Choosing Between Exit and Acceptance Criteria: Real World Scenarios

In most situations, there is no conflict in choosing either exit or acceptance criteria to manage a project. Exit criteria apply to stages of the production process, while acceptance criteria determine whether the final product is deliverable.

Almost all projects will have some form of acceptance criteria before they can be deemed complete. The issue instead is whether or not a management team should break down a project into stages and have both exit and acceptance criteria. Larger and more complex projects will tend to require both exit and acceptance criteria. Smaller or more routine projects can sometimes only need acceptance criteria.

For example, if a farm concern contracts with a bread manufacturer to provide wheat, it would generally be a waste of time to create exit criteria for each stage of the growing process. If the methods the farm uses to achieve each step are well-known and routinely achievable, creating an exit checklist between stages is unlikely to reduce production costs. In such a case, the project will only require some form of acceptance criteria.

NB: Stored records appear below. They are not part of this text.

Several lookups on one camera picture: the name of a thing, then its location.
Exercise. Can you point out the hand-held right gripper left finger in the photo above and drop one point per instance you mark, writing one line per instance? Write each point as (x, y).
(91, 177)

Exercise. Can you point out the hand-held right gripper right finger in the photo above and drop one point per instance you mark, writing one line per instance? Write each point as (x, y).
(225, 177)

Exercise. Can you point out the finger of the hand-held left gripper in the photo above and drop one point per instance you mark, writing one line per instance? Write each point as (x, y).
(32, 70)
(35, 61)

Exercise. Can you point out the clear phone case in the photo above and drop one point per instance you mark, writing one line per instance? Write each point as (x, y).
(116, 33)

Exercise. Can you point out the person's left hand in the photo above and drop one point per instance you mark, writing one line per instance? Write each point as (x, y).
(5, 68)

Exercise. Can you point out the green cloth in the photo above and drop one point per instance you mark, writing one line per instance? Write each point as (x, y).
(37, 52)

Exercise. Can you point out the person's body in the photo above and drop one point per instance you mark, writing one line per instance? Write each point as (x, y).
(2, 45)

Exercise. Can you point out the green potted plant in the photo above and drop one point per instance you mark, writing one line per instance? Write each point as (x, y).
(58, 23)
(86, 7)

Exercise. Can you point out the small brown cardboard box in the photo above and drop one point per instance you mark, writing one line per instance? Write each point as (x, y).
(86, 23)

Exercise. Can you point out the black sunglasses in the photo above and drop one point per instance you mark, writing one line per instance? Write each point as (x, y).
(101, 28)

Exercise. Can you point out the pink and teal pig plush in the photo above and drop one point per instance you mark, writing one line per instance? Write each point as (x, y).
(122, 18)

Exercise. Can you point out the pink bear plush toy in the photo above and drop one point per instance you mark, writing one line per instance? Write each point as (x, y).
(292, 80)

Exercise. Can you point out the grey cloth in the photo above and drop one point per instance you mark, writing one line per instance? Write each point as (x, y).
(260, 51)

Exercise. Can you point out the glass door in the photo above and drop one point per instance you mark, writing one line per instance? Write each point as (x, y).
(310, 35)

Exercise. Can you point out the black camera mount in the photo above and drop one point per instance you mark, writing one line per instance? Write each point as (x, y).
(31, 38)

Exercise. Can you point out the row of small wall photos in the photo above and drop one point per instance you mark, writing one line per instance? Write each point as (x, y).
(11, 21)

Conversely, if a project calls for developing new technology and the firm is uncertain the project is achievable, then creating exit criteria can help minimize risk. For example, suppose an arms manufacturer agrees to develop a missile defense system for the U.S. military. Such a system will likely require the firm to develop new technology to create a working missile defense system that can meet current threats.

Such a project could break down into producing a detection system, building missiles, a command and control system, and a communication system that links the weapon to the command authority. If any part of the project fails, the final product will not function. It would be a waste of resources to work on manufacturing missiles if the firm can’t produce a detection system that meets the military’s specifications.

Such a complex project will require stringent exit criteria for the different parts of the system and acceptance criteria for the entire weapons system.


Exit and acceptance criteria are checklists used to evaluate goods or services. Exit criteria are most typically an internal process management teams use to minimize the risk of failing to achieve a project. Conversely, acceptance criteria determine if the firm has produced a deliverable product that meets customer requirements.

These two concepts are complementary instead of contradictory. Meeting exit and acceptance criteria help reduce waste and are valuable tools in lean six sigma management.